Para tentar resumir a intriga, cuja maior parte se dá entre meados de 1865 e 1866, é necessário demarcar alguns eventos de que somos informados na primeira parte do livro, quando o escocês Walter Moody chega a Hokitika com a intenção de prospectar e se depara com uma heterodoxa reunião de (claro) 12 homens. Depois de ganhar a confiança deles contando parte da própria história, Moody é inteirado da morte de um ex-garimpeiro, em cuja residência foi encontrada uma grande quantidade de ouro, do desaparecimento de um jovem e rico empreendedor e de como uma prostituta requisitadíssima foi achada no meio da estrada, sob efeito do que parece uma dose cavalar (ou envenenada) de ópio. Em meio às impressões trocadas, às coincidências e ao mistério, impõe-se a figura ameaçadora de Francis Carver, capitão de uma embarcação que arrancara de um político proeminente por meio de chantagem, com a ajuda de sua parceira, Lydia Wells. O casal é ligado a um sem-número de crimes, e a extensão de sua perversidade é primeiro sugerida, depois explicitada e, por fim, já na parte final (quando acontecimentos anteriores aos do início são abordados diretamente, como a chegada e a cooptação da prostituta, Anna, por Lydia, e a tal chantagem), destrinchada.

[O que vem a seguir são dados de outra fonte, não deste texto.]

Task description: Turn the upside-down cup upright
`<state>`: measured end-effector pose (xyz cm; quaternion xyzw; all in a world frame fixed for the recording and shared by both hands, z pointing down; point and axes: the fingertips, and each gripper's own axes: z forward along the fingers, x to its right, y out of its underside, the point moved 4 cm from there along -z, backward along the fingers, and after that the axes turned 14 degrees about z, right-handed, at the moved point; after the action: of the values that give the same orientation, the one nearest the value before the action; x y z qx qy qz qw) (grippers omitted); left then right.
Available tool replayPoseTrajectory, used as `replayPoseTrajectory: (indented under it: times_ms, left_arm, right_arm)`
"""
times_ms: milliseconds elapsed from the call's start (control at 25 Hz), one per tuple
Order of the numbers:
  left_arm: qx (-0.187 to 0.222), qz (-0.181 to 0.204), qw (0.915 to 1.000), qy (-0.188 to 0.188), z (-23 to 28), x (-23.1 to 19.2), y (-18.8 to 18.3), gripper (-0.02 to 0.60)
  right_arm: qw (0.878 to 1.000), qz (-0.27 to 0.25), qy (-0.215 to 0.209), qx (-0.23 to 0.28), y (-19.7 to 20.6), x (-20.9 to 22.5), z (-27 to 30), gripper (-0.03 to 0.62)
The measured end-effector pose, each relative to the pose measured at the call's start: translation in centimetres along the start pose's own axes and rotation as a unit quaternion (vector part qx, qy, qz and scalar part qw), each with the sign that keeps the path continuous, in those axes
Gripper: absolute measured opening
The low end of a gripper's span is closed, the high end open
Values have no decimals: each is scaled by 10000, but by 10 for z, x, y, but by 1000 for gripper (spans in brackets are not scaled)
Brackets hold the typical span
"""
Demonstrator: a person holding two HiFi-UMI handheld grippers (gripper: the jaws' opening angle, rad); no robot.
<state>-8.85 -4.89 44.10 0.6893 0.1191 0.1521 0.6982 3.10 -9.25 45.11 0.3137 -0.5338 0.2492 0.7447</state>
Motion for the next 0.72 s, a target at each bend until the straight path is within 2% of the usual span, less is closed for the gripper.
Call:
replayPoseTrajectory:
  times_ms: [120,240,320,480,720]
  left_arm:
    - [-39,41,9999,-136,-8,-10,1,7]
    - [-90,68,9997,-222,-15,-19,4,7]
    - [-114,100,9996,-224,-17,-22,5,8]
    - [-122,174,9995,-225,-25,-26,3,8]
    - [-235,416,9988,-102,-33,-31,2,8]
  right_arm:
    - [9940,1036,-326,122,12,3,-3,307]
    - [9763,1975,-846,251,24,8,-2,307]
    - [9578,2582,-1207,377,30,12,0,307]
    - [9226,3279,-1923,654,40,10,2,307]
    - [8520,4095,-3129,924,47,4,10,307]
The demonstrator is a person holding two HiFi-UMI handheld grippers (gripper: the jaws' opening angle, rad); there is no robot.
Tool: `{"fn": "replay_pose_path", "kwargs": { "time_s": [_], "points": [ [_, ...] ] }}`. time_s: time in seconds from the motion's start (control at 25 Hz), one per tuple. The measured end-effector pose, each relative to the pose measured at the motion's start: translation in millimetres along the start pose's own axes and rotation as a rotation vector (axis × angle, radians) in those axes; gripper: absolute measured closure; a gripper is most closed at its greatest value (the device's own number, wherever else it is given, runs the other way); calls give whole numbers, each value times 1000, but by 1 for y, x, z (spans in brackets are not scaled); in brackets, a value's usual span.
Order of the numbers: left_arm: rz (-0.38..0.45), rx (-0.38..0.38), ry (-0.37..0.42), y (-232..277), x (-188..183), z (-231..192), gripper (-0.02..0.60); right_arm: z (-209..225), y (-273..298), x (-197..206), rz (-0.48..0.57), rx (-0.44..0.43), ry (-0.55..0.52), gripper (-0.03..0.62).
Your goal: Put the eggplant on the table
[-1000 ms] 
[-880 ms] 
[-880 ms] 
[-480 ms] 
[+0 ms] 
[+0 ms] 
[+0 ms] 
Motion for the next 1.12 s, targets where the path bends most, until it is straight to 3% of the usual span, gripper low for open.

Para dar conta dessa constelação narrativa, Catton recorre a uma prosa definida por alguns como “neovitoriana”, altissonante e absorvente. Ao mesmo tempo em que acorrenta o leitor às ramificações e reviravoltas da história, com direito, inclusive, a uma longa cena de tribunal (cujo desfecho chocante envolve um assassinato), a autora aponta para a incapacidade de um esclarecimento completo, seja dos eventos narrados, seja dos personagens envolvidos, seja do próprio ato de contar uma história. Por mais que se debruce sobre o que e como aconteceu e com quem, Catton sempre deixa algo no ar, como se o mistério maior não dissesse respeito aos acontecimentos e, sim, à nossa incapacidade de abraçá-los em sua totalidade. E é justamente essa compreensão da beleza quimérica intrínseca à literatura que faz d’Os Luminares um romance irretocável em sua incompletude essencial.